Energy wasted on growing plants that feed humans directly is feeding a 1st order process. Energy wasted on growing plants that feed animals that feed humans indirectly is feeding a 2nd order process.

Animals need to keep their body warm, grown their body, have immunity, give birth, grow offspring inside their body and then after all that they give you milk and meat.

Incomparable.


Am I missing something or your statement sounds like livestock do not require land to grow their food?

Example from ten percent law [0]:

> Sun releases 1000 J of energy, then plants take only 100 J of energy from sunlight; thereafter, a deer would take 10 J from the plant. A wolf eating the deer would only take 1 J. A human eating the wolf would take 0.1J, etc.

We can go directly from plants to people instead of using land, energy and resources to grow plants to feed animals for human consumption with 10% efficiency.

[0] https://en.wikipedia.org/wiki/Ecological_efficiency#Ten_perc...


Is it? As a rule of thumb, each layer of indirection in the food chain retains only 10% of the energy from the previous layer.

If we eat the stuff we give to cows (which is what vegetarians do) then we would need only 10% of the land to farm it.


The only time eating beef makes sense wrt energy efficient is if they are raised on soils/climates incapable of producing food crops humans can eat (i.e., grassland with low rainfall).

FYI: people in the rest of the world do eat the way in you describe. i.e., a vegetable-and-grain based diet with a little bit of meat now and again.

The one week's food photo series from different parts of the world will make it abundantly clear.

Btw, 1 lb of beef takes 7 lb of corn to produce (cows in America are primarily fed corn). Are you seriously claiming that eating the cow instead of the corn is more efficient?


That doesn't seem right - surely a modern animal farm yields more food per energy expended than a group of hunters?

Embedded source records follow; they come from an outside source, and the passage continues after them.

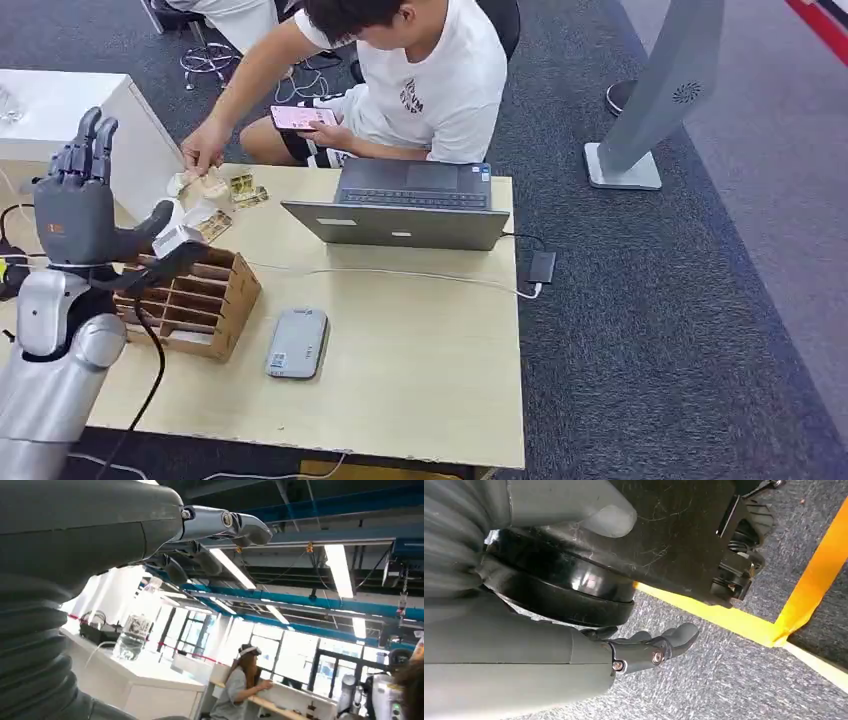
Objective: Pass the card to the sensor for recognition and then transmit it.
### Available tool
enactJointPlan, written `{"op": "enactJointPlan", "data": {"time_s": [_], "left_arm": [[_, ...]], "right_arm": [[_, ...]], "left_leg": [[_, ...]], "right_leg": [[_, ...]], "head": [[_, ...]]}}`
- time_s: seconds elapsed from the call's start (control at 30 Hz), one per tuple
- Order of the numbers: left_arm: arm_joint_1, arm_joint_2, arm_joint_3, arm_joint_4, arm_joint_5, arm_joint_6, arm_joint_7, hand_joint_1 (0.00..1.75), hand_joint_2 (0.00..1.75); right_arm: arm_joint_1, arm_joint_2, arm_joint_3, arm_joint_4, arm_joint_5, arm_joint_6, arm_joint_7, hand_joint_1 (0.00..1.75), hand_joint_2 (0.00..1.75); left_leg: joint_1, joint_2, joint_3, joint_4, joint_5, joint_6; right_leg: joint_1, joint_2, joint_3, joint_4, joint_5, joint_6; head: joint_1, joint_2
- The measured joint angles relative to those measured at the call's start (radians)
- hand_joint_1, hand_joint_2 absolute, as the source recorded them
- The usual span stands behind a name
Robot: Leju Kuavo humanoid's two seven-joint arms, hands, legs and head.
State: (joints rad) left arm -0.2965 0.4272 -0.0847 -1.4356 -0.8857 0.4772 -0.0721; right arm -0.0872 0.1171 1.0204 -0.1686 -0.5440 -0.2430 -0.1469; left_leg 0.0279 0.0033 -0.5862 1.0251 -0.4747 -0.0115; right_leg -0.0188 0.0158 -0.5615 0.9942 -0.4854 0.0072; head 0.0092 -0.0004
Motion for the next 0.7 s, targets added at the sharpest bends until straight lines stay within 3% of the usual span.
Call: {"op": "enactJointPlan", "data": {"time_s": [0.1,0.17,0.2,0.3,0.33,0.37,0.4,0.43,0.47,0.5,0.53,0.57,0.63,0.7], "left_arm": [[0.048,-0.005,0.019,-0.056,0.013,0.000,-0.009,0.00,1.75],[0.078,-0.010,0.034,-0.095,0.100,0.000,-0.069,0.00,1.75],[0.108,-0.013,0.045,-0.117,0.190,-0.002,-0.123,0.00,1.75],[0.300,-0.058,0.143,-0.265,0.684,-0.077,-0.399,0.00,1.75],[0.353,-0.097,0.201,-0.310,0.856,-0.137,-0.491,0.00,1.75],[0.399,-0.144,0.265,-0.346,0.985,-0.216,-0.536,0.00,1.75],[0.445,-0.214,0.370,-0.382,1.131,-0.366,-0.546,0.00,1.75],[0.466,-0.273,0.469,-0.399,1.218,-0.518,-0.519,0.00,1.75],[0.463,-0.342,0.610,-0.404,1.290,-0.680,-0.454,0.00,1.75],[0.446,-0.406,0.758,-0.403,1.323,-0.801,-0.372,0.00,1.75],[0.425,-0.455,0.882,-0.395,1.313,-0.864,-0.318,0.00,1.75],[0.398,-0.510,1.031,-0.358,1.267,-0.876,-0.296,0.00,1.75],[0.361,-0.589,1.230,-0.283,1.169,-0.772,-0.316,0.00,1.75],[0.349,-0.655,1.354,-0.223,1.152,-0.719,-0.314,0.00,1.75]], "right_arm": [[0.000,0.000,-0.001,0.000,-0.001,0.000,0.000,0.00,1.75],[0.001,0.000,-0.002,0.000,-0.017,0.000,-0.003,0.00,1.75],[0.002,0.000,-0.003,0.000,-0.024,-0.001,-0.006,0.00,1.75],[0.012,0.000,-0.013,0.000,-0.052,-0.022,-0.023,0.00,1.75],[0.014,0.000,-0.019,0.000,-0.055,-0.032,-0.030,0.00,1.75],[0.015,0.000,-0.025,0.002,-0.065,-0.040,-0.037,0.00,1.75],[0.021,0.000,-0.030,0.005,-0.077,-0.050,-0.048,0.00,1.75],[0.024,0.001,-0.036,0.007,-0.087,-0.055,-0.054,0.00,1.75],[0.024,0.002,-0.044,0.011,-0.095,-0.063,-0.056,0.00,1.75],[0.025,0.005,-0.051,0.016,-0.105,-0.069,-0.056,0.00,1.75],[0.025,0.006,-0.056,0.019,-0.107,-0.071,-0.057,0.00,1.75],[0.025,0.009,-0.060,0.022,-0.106,-0.071,-0.057,0.00,1.75],[0.025,0.015,-0.065,0.027,-0.106,-0.071,-0.056,0.00,1.75],[0.025,0.016,-0.071,0.030,-0.105,-0.071,-0.053,0.00,1.75]], "left_leg": [[0.000,-0.001,0.000,0.000,0.000,0.000],[0.000,-0.001,0.000,0.000,0.000,0.000],[0.000,0.001,-0.001,-0.001,0.000,0.000],[-0.001,0.011,0.004,-0.001,-0.005,-0.001],[0.000,0.010,0.003,-0.001,-0.006,0.000],[-0.001,0.010,0.003,-0.001,-0.006,0.000],[-0.001,0.010,0.004,-0.001,-0.007,0.001],[-0.001,0.010,0.003,-0.001,-0.007,0.001],[0.000,0.009,0.002,-0.001,-0.007,0.002],[0.000,0.008,0.002,-0.001,-0.007,0.002],[-0.001,0.009,0.003,-0.001,-0.008,0.001],[-0.001,0.009,0.004,-0.001,-0.008,0.001],[-0.001,0.010,0.005,-0.001,-0.009,0.000],[-0.001,0.008,0.005,-0.001,-0.009,0.001]], "right_leg": [[0.000,-0.001,0.000,0.000,0.000,0.000],[0.000,-0.001,0.001,0.000,0.000,0.000],[0.000,0.000,0.002,0.001,0.000,0.000],[-0.001,0.010,0.002,0.001,-0.001,-0.001],[0.000,0.010,0.002,0.000,-0.001,0.000],[-0.001,0.010,0.002,-0.001,-0.002,0.000],[-0.001,0.009,0.002,0.000,-0.005,0.002],[-0.001,0.009,0.002,-0.001,-0.005,0.002],[0.000,0.008,0.002,-0.001,-0.005,0.002],[0.000,0.008,0.002,-0.001,-0.005,0.001],[-0.001,0.008,0.002,-0.001,-0.005,0.001],[-0.001,0.008,0.002,-0.001,-0.005,0.001],[-0.001,0.008,0.002,-0.001,-0.005,0.000],[-0.001,0.006,0.002,-0.002,-0.006,0.001]], "head": [[0.000,0.000],[0.000,0.000],[0.000,0.000],[-0.002,0.000],[-0.003,0.000],[0.001,0.000],[0.000,0.000],[0.000,0.000],[0.001,0.000],[0.003,0.000],[0.002,0.000],[0.002,0.000],[0.001,0.000],[0.000,0.000]]}}
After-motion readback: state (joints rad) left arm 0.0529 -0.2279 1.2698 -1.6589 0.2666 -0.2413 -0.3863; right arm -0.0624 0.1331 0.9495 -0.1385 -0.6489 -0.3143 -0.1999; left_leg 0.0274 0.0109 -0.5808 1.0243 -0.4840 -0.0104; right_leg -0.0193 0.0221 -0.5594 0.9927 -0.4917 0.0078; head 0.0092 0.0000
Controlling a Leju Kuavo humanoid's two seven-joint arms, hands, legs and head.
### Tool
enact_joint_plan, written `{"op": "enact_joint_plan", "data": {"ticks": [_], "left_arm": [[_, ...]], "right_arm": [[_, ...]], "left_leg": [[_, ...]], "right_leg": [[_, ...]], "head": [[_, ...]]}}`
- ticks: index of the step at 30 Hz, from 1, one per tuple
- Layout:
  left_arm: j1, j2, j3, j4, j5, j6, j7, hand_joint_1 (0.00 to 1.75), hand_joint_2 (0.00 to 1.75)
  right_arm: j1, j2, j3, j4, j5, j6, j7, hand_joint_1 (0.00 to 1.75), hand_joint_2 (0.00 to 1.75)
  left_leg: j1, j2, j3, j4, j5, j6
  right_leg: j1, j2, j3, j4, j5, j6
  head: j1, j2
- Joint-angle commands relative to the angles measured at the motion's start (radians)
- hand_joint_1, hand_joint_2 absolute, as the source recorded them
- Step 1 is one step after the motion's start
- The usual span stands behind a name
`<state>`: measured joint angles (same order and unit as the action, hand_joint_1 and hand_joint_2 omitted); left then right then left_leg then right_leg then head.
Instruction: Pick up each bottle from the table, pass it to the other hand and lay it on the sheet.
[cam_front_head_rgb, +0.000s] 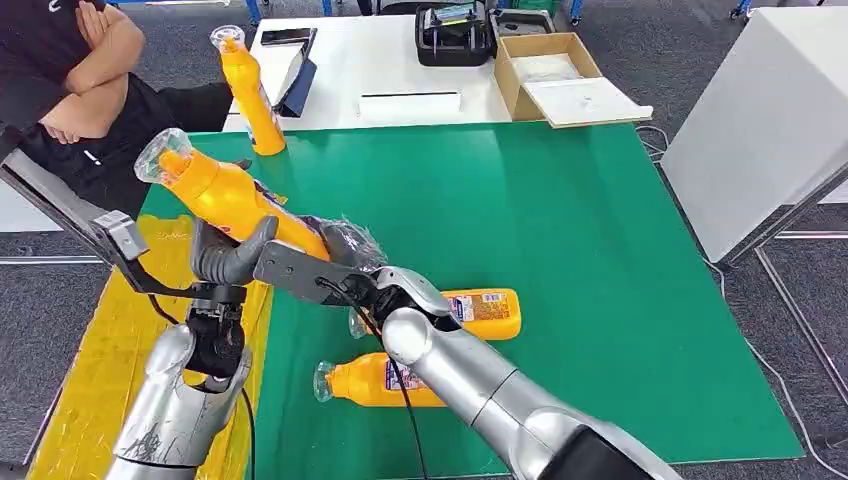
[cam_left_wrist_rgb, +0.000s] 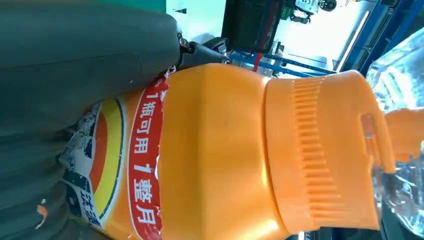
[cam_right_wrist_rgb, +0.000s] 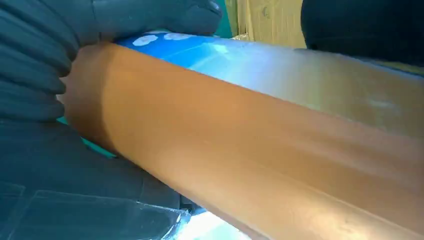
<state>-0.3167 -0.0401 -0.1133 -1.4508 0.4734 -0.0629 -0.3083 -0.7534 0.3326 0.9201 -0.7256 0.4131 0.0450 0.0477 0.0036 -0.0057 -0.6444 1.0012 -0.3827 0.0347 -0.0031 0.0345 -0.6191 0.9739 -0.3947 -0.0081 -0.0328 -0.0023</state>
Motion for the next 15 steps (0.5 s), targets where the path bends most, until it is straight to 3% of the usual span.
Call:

Ruminant grazing on natural grasslands is not sufficient to meet the demand for meat. This is why chunks of the Amazon are burned down to create more land for raising livestock. And raising crops for people is much more efficient (in terms of calories per acre) than raising those same crops for animals. Any arguments highlighting the destructive effects of industrial crop farming apply ~10x for meat since much of the meat we eat is raised on soy and other feed crops.